Aim of the exercise |
Find the line with "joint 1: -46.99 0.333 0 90" in the listing below. Write it out exactly, along with every later line up to the final one.
________________
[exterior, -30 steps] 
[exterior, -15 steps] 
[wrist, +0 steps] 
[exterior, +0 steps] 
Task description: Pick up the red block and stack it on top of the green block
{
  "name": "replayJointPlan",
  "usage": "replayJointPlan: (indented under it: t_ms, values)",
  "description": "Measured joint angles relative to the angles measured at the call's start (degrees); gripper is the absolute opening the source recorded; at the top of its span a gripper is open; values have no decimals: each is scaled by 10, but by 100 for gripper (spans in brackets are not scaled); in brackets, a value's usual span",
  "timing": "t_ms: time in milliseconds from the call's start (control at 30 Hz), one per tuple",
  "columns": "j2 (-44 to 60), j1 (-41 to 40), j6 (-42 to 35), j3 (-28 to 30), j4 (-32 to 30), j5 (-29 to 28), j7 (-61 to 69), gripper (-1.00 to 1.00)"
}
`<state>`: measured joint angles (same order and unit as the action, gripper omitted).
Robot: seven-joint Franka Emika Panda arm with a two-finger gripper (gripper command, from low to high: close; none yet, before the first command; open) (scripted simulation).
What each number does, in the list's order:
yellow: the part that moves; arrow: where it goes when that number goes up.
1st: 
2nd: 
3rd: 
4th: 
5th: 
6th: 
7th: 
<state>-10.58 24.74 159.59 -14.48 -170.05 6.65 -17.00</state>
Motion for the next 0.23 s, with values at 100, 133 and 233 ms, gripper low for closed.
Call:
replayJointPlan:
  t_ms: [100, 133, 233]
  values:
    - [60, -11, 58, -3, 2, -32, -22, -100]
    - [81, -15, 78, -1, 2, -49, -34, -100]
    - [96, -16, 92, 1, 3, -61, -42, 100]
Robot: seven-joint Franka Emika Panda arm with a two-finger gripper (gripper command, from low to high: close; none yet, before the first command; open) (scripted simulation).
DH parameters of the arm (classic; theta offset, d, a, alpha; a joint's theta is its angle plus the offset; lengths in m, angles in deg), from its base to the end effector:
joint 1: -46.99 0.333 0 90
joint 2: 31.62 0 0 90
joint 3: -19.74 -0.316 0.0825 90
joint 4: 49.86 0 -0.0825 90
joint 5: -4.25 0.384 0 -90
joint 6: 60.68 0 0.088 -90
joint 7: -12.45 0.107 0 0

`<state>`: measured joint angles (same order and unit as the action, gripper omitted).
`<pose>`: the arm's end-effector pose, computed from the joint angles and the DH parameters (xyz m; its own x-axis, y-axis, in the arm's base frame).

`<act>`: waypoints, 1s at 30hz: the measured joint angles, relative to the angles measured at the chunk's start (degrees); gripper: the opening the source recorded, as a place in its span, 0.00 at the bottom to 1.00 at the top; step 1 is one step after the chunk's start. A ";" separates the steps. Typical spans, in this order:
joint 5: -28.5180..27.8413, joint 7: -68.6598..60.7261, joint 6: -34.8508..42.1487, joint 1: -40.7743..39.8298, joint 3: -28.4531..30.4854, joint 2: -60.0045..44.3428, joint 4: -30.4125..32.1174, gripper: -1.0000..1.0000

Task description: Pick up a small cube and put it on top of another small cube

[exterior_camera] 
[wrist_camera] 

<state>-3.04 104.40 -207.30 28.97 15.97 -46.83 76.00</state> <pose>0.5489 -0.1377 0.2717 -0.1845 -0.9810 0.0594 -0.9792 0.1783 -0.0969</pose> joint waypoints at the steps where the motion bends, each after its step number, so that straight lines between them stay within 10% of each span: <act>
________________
Exercise result |
joint 1: -46.99 0.333 0 90
joint 2: 31.62 0 0 90
joint 3: -19.74 -0.316 0.0825 90
joint 4: 49.86 0 -0.0825 90
joint 5: -4.25 0.384 0 -90
joint 6: 60.68 0 0.088 -90
joint 7: -12.45 0.107 0 0

`<state>`: measured joint angles (same order and unit as the action, gripper omitted).
`<pose>`: the arm's end-effector pose, computed from the joint angles and the DH parameters (xyz m; its own x-axis, y-axis, in the arm's base frame).

`<act>`: waypoints, 1s at 30hz: the measured joint angles, relative to the angles measured at the chunk's start (degrees); gripper: the opening the source recorded, as a place in its span, 0.00 at the bottom to 1.00 at the top; step 1 is one step after the chunk's start. A ";" separates the steps. Typical spans, in this order:
joint 5: -28.5180..27.8413, joint 7: -68.6598..60.7261, joint 6: -34.8508..42.1487, joint 1: -40.7743..39.8298, joint 3: -28.4531..30.4854, joint 2: -60.0045..44.3428, joint 4: -30.4125..32.1174, gripper: -1.0000..1.0000

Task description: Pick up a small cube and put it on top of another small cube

[exterior_camera] 
[wrist_camera] 

<state>-3.04 104.40 -207.30 28.97 15.97 -46.83 76.00</state> <pose>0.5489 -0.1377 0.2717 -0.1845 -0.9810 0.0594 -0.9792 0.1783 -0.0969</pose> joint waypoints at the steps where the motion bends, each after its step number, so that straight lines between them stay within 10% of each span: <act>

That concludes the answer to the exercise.